Although controversial, the Covid lab leak theory – that the virus emerged from gain-of-function research at the Wuhan Institute of Virology, funded by the US taxpayer through Dr. Anthony Fauci’s former department – ​​has been endorsed by the FBI and other government agencies.

Those who subscribe to the zoonotic theory believe the virus originated in animals and jumped from hosts to humans.

A September 2023 study published in the journal Nature found that a coronavirus strain found in the rare animal pangolin — believed to be of zoonotic origin — was virtually identical to the virus that caused a global pandemic.

The discovery led scientists to theorize that the first cases of SARS-CoV-2 likely passed from pangolins to people with weakened immune systems.

This gave the new virus ample opportunity to mutate and replicate until it reached its full pandemic potential.

However, proponents of lab leaks were recently encouraged after it was revealed that US and Chinese scientists tried to create a Covid-like virus just a year before the pandemic began.

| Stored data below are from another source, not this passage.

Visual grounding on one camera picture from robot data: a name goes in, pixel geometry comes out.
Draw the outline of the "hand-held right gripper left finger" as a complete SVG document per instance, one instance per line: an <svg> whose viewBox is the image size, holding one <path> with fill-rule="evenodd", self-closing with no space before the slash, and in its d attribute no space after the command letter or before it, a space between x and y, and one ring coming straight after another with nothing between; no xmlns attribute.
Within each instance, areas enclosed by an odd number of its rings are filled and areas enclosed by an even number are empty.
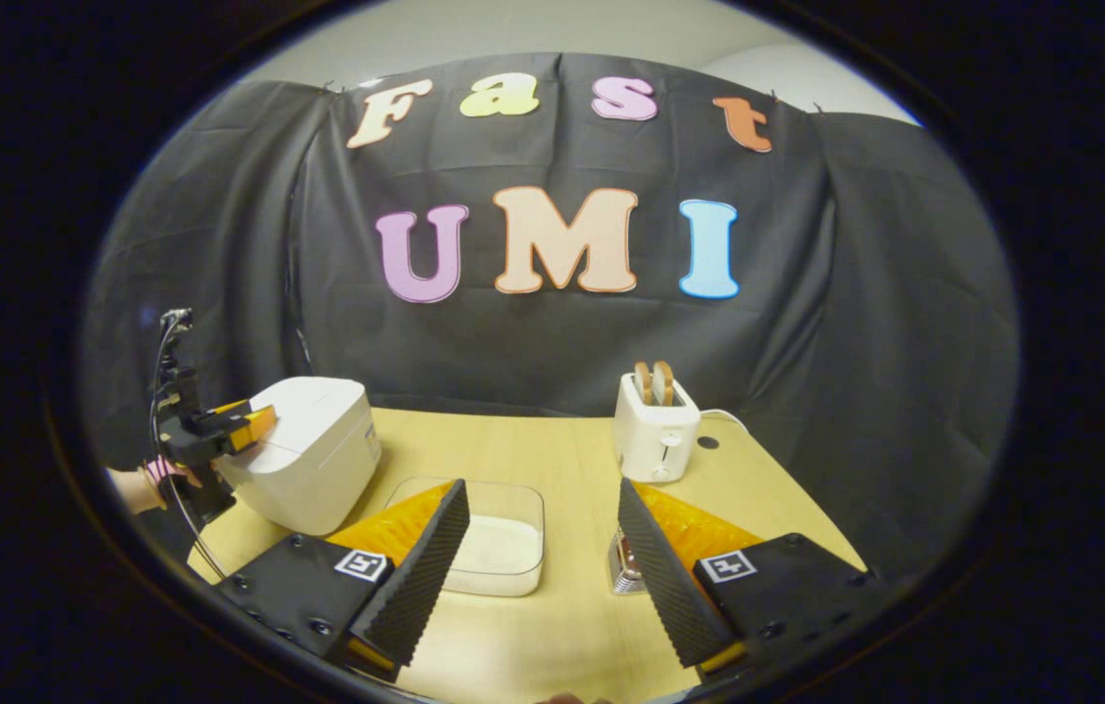
<svg viewBox="0 0 1105 704"><path fill-rule="evenodd" d="M394 682L413 663L470 519L466 482L441 482L328 539L293 532L217 592L334 668Z"/></svg>

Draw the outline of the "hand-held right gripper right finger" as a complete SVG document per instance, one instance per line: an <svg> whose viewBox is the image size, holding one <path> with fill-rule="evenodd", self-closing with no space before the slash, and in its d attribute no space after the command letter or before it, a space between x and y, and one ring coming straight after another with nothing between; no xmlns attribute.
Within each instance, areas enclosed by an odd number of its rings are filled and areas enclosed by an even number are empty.
<svg viewBox="0 0 1105 704"><path fill-rule="evenodd" d="M678 663L702 682L788 668L888 593L877 575L800 532L762 539L629 479L618 524Z"/></svg>

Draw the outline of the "white rice cooker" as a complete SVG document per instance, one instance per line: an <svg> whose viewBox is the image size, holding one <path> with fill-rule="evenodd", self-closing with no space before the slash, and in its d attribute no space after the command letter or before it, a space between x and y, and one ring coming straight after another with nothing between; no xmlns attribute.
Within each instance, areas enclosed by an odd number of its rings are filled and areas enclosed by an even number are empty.
<svg viewBox="0 0 1105 704"><path fill-rule="evenodd" d="M364 383L290 377L257 392L275 411L266 437L214 466L239 500L285 529L325 536L343 526L381 459Z"/></svg>

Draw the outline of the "white rice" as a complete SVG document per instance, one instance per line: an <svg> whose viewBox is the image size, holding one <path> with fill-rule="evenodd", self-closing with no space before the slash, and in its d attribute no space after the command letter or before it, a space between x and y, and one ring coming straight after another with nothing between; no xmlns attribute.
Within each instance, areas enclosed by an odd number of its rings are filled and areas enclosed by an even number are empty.
<svg viewBox="0 0 1105 704"><path fill-rule="evenodd" d="M473 515L442 588L454 593L520 597L541 580L544 532L524 521Z"/></svg>

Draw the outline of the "clear plastic box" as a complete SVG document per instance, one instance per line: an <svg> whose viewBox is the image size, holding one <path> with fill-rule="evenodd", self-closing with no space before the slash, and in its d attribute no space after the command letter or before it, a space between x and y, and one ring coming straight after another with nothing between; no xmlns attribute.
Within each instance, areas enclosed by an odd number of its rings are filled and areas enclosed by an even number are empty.
<svg viewBox="0 0 1105 704"><path fill-rule="evenodd" d="M545 503L534 487L467 480L470 526L442 589L522 597L538 589L545 560Z"/></svg>

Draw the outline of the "white toaster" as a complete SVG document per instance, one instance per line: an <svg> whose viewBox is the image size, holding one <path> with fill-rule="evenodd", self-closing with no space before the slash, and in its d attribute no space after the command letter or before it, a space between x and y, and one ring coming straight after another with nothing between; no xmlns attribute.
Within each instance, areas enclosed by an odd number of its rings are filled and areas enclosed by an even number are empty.
<svg viewBox="0 0 1105 704"><path fill-rule="evenodd" d="M694 449L701 410L677 380L672 404L643 404L635 374L619 380L612 416L612 446L621 475L643 484L683 477Z"/></svg>

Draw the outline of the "black backdrop cloth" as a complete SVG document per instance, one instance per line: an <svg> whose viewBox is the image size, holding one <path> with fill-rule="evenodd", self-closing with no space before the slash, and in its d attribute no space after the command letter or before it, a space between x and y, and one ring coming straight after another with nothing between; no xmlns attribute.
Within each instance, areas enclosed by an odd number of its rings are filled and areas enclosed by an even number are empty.
<svg viewBox="0 0 1105 704"><path fill-rule="evenodd" d="M932 133L610 55L239 83L197 111L84 303L105 463L149 451L171 308L211 402L319 375L392 409L601 418L663 358L890 579L981 506L1021 366L1002 244Z"/></svg>

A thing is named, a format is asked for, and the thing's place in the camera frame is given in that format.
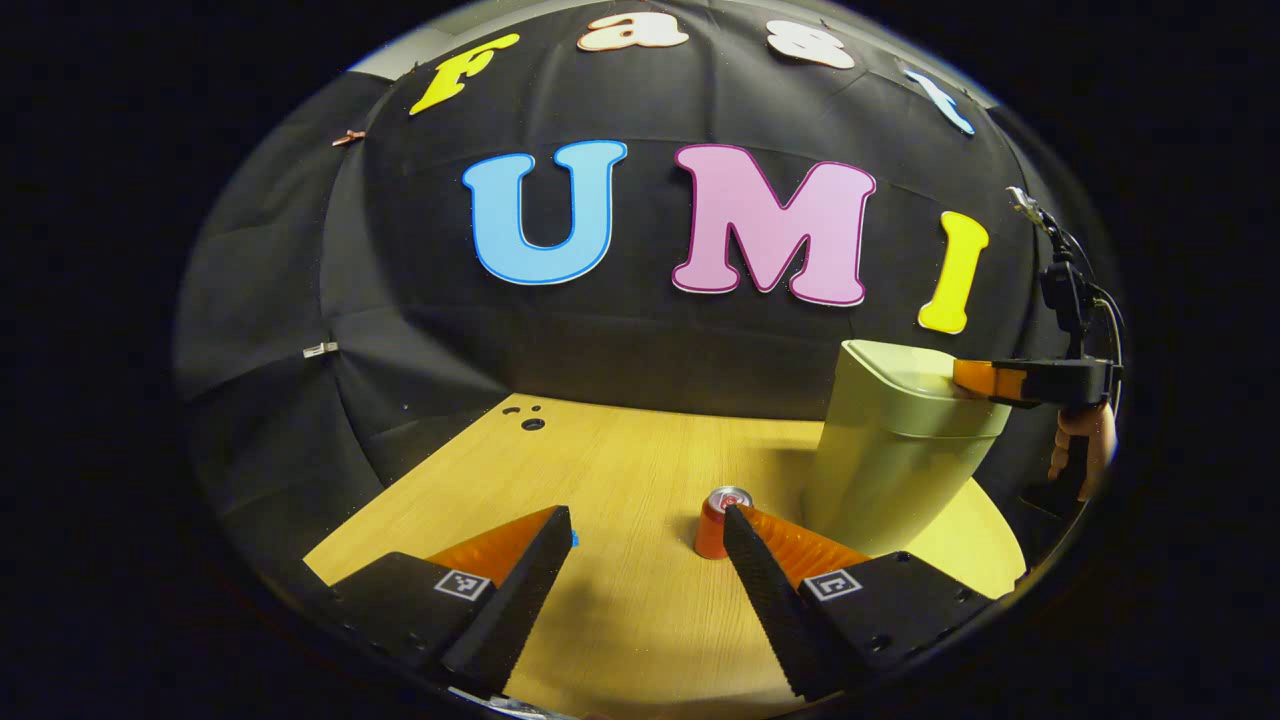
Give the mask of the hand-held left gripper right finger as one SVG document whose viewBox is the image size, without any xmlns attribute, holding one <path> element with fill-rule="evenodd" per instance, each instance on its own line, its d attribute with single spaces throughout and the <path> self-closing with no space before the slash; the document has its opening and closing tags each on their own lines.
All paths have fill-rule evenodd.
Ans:
<svg viewBox="0 0 1280 720">
<path fill-rule="evenodd" d="M 911 552 L 872 559 L 748 505 L 724 510 L 723 546 L 806 701 L 899 673 L 986 610 L 984 594 Z"/>
</svg>

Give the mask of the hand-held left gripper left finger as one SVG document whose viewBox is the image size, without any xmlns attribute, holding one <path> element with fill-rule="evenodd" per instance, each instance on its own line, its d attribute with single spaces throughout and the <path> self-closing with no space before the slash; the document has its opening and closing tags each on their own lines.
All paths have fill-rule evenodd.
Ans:
<svg viewBox="0 0 1280 720">
<path fill-rule="evenodd" d="M 572 547 L 553 505 L 425 559 L 388 552 L 332 585 L 337 619 L 424 680 L 500 694 Z"/>
</svg>

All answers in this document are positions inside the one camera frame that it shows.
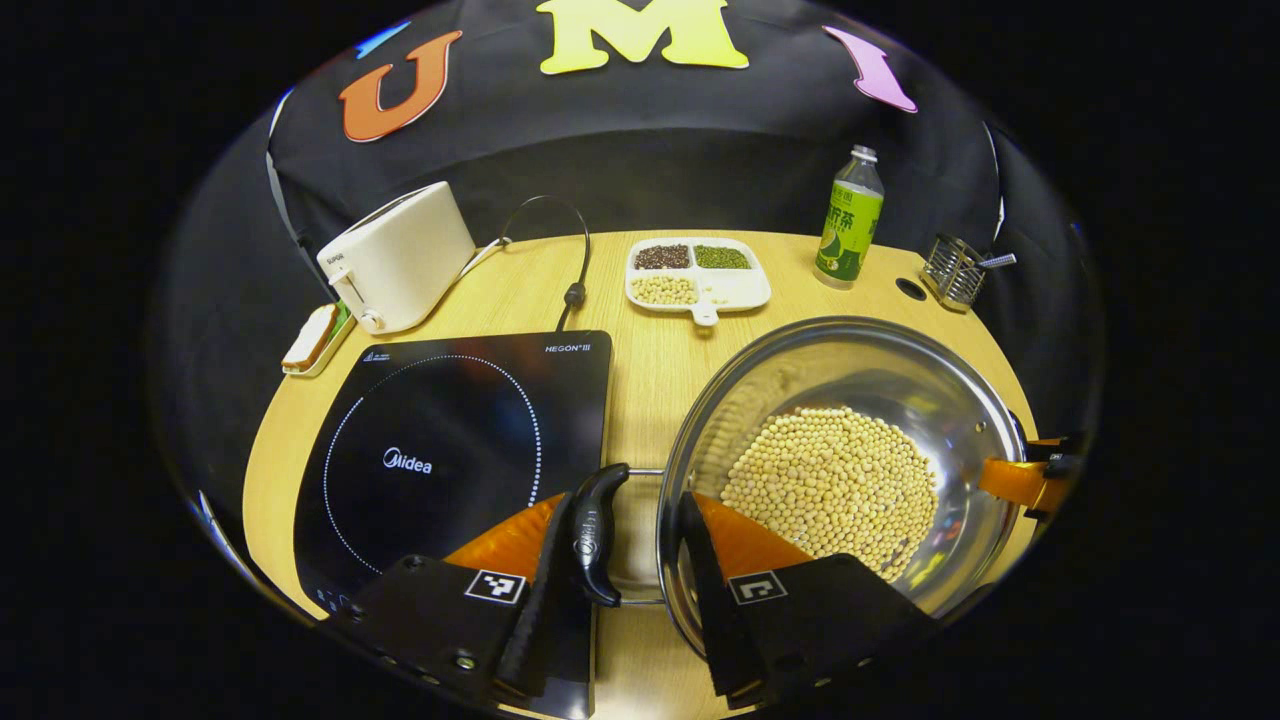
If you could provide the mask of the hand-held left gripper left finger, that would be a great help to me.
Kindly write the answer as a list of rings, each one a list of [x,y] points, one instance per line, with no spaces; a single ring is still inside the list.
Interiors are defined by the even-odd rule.
[[[579,684],[576,497],[516,512],[445,559],[398,559],[324,630],[392,671],[476,706],[532,706]]]

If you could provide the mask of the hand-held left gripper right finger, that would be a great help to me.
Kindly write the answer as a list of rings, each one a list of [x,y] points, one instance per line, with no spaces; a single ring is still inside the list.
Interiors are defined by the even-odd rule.
[[[704,495],[680,502],[703,653],[732,707],[782,705],[918,650],[941,624],[847,553],[809,559]]]

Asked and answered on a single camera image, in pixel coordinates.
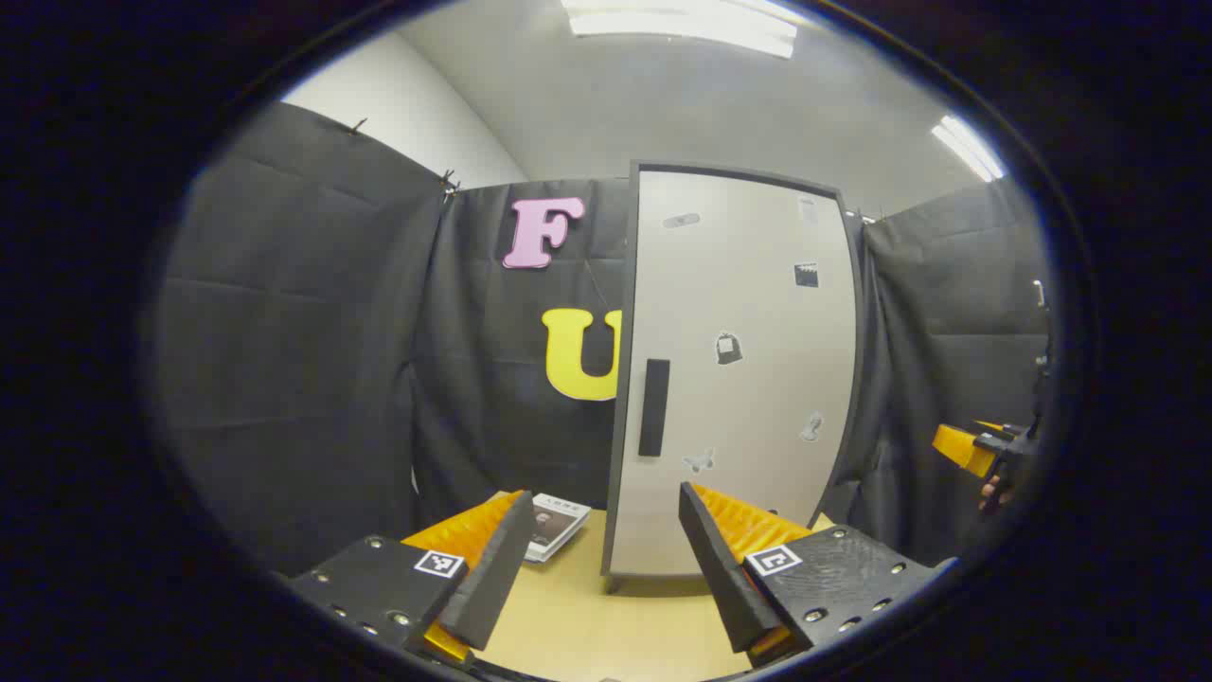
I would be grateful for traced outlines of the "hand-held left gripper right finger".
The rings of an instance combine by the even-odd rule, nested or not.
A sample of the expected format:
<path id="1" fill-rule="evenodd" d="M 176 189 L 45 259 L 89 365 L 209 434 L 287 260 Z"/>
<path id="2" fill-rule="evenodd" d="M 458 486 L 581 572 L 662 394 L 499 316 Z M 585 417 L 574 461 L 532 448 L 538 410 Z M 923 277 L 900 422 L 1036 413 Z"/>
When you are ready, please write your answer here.
<path id="1" fill-rule="evenodd" d="M 730 644 L 754 667 L 852 638 L 936 578 L 853 527 L 808 529 L 703 485 L 680 485 L 678 518 Z"/>

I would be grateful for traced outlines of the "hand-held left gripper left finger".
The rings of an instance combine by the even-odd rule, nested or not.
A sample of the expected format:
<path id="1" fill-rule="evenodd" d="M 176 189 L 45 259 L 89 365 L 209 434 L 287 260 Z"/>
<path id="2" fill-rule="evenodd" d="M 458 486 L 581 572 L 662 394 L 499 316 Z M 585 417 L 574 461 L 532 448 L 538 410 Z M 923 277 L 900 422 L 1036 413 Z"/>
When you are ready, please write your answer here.
<path id="1" fill-rule="evenodd" d="M 405 539 L 364 535 L 287 588 L 381 649 L 467 666 L 488 647 L 533 532 L 533 493 L 497 494 Z"/>

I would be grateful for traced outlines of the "black backdrop cloth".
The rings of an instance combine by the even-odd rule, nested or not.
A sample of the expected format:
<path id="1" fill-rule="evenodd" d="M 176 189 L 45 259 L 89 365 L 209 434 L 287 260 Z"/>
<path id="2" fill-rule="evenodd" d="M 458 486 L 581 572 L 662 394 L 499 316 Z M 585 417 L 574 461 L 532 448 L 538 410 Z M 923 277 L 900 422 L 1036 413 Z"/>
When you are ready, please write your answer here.
<path id="1" fill-rule="evenodd" d="M 193 180 L 154 306 L 164 430 L 240 548 L 299 573 L 518 489 L 608 514 L 608 573 L 697 568 L 678 487 L 957 554 L 941 423 L 1031 420 L 1040 225 L 1007 183 L 891 219 L 659 164 L 444 200 L 269 105 Z"/>

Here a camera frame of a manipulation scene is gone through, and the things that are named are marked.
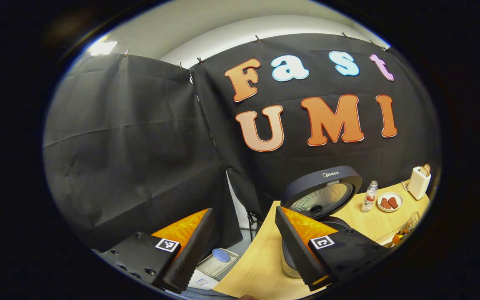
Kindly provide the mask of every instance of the inner lid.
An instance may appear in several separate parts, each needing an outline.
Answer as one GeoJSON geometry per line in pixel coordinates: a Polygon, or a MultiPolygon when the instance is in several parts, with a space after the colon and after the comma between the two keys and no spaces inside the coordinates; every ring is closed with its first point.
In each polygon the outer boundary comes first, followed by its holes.
{"type": "Polygon", "coordinates": [[[330,182],[323,188],[299,198],[289,209],[311,218],[325,216],[344,203],[352,191],[353,186],[349,183],[330,182]]]}

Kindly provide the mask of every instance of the food on plate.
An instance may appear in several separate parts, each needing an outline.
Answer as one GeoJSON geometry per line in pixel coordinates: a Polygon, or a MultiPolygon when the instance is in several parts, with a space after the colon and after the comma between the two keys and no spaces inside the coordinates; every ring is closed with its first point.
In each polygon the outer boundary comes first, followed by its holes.
{"type": "Polygon", "coordinates": [[[390,203],[388,203],[386,198],[381,199],[381,207],[385,209],[392,209],[392,206],[390,206],[390,203]]]}
{"type": "Polygon", "coordinates": [[[388,199],[388,203],[393,209],[396,209],[399,206],[395,197],[388,199]]]}

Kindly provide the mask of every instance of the light wood tabletop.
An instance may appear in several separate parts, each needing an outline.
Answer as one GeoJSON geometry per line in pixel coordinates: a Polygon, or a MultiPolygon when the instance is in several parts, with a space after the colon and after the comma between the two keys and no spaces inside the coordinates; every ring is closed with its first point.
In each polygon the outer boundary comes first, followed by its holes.
{"type": "MultiPolygon", "coordinates": [[[[401,183],[381,188],[377,195],[381,196],[385,192],[402,195],[404,203],[400,209],[387,213],[375,204],[370,212],[362,213],[360,207],[364,201],[363,192],[356,194],[333,216],[341,218],[373,241],[378,241],[403,226],[412,213],[417,211],[420,217],[423,216],[429,205],[427,196],[416,200],[401,183]]],[[[302,279],[289,277],[284,273],[280,260],[281,236],[275,225],[275,207],[279,205],[280,201],[274,201],[247,251],[213,290],[238,298],[251,295],[259,300],[292,300],[323,290],[322,288],[311,292],[302,279]]]]}

Documents – obtained through FOIA requests in December – detail a plan to “engineer spike proteins” to infect human cells that would then be “inserted into the SARS-Covid backbones” at the WIV in December 2018.

The proposal was made by the now infamous EcoHealth Alliance, a New York-based nonprofit that channels U.S. government subsidies abroad to fund these types of experiments.

Ultimately, the application was rejected by the US Department of Defense, but critics say the plans in the proposal served as a ‘blueprint’ for creating Covid.

Speaking about the implications of the research, Dr MacIntyre told this website: ‘Policically this (research) is important because we have greater control over the prevention of unnatural outbreaks, many of which are the result of simple human error or inadequate biosecurity.

‘Poor biosafety procedures at bat sampling and at the Wuhan Institute of Virology were documented, but laboratory accidents are common around the world.’